ÇİĞLİ'DE ANLAŞMA AN MESELESİDİR
 Çiğli Belediyesi işçilerinin grev ilanını da değerlendiren Memiş Sarı, "Anlaşmaya varmamız, an meselesi" dedi. Sarı, şu açıklamalarda bulundu:

"Çiğli Belediyesi ile sorun yok aslında. 6356 Sayılı Yasa kapsamında bir toplu sözleşme süreci var. Bu süreç, pandemiden dolayı 6 ay ertelendi. Süreç yeniden başladıktan sonra görüşmeleri de başlattık. Üç aşağı beş yukarı, istenenle verilen arasında fark kalmadı diyebilirim.

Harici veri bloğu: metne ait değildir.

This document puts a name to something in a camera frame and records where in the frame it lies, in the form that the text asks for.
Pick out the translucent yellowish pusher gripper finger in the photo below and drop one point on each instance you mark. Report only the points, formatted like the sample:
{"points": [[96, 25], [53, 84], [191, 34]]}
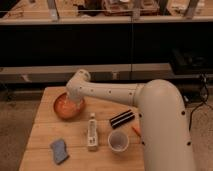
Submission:
{"points": [[73, 105]]}

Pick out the orange ceramic bowl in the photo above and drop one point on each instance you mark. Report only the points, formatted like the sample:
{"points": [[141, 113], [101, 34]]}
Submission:
{"points": [[62, 110]]}

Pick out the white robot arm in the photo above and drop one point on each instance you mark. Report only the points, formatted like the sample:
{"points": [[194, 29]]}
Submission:
{"points": [[166, 140]]}

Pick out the white plastic bottle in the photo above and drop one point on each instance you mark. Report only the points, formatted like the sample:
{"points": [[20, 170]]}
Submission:
{"points": [[92, 135]]}

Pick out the black striped block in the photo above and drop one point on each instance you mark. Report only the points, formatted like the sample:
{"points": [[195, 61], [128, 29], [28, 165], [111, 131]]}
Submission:
{"points": [[121, 119]]}

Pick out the orange carrot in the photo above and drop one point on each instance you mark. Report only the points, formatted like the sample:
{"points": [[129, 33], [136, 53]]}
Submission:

Toplu sözleşmede işçinin demokratik haklarına saygı duyulması lazım… Oranın, yüzde 30'unu, 40'ı tartışmıyorum. Bu ülkede reel bir enflasyon var. Sokakta gördüğümüz, cebimizde hissettiğimiz enflasyon gerçeği var.  TÜİK'in palavra rakamlarını öne sürerseniz, işin içinden çıkamayız. İşçi arkadaşlarımız doğal olarak, hakları olan işe çıkmama, yani grev hakkını kullanmaya karar verdi. Grev kararı alındı; doğru, ancak bu, illaki greve gidilecek anlamı taşımıyor. Ben diyorum ki, belediye başkanları, olaya, bu işçilerin ekonomik ve demokratik hakları diye bakmalı. İşçiler de belediyenin ekonomik boyutunu görüp, sürdürülebilirliğini görüp ona görev tavır almalı. Grev kararını asmasaydık, yetkimiz düşecekti. Yasa, 60 gün görüşme süreci veriyor. Bu sürede anlaşma olmazsa, arabulucu devreye giriyor. Arabulucuyla da bu iş olmazsa, ikinci bir 60 günü hak etmek için, grev ilanı kararı almak gerekiyor. Konuya dönecek olursak... Arada önemli bir fark olmadığını biliyorum. Belediye Başkanımız Utku Gümrükçü'nün de işçilerimiz için en iyisini düşündüğünü biliyorum. Yakında Çiğli'de anlaşmaya varacağımızdan şüphem yok."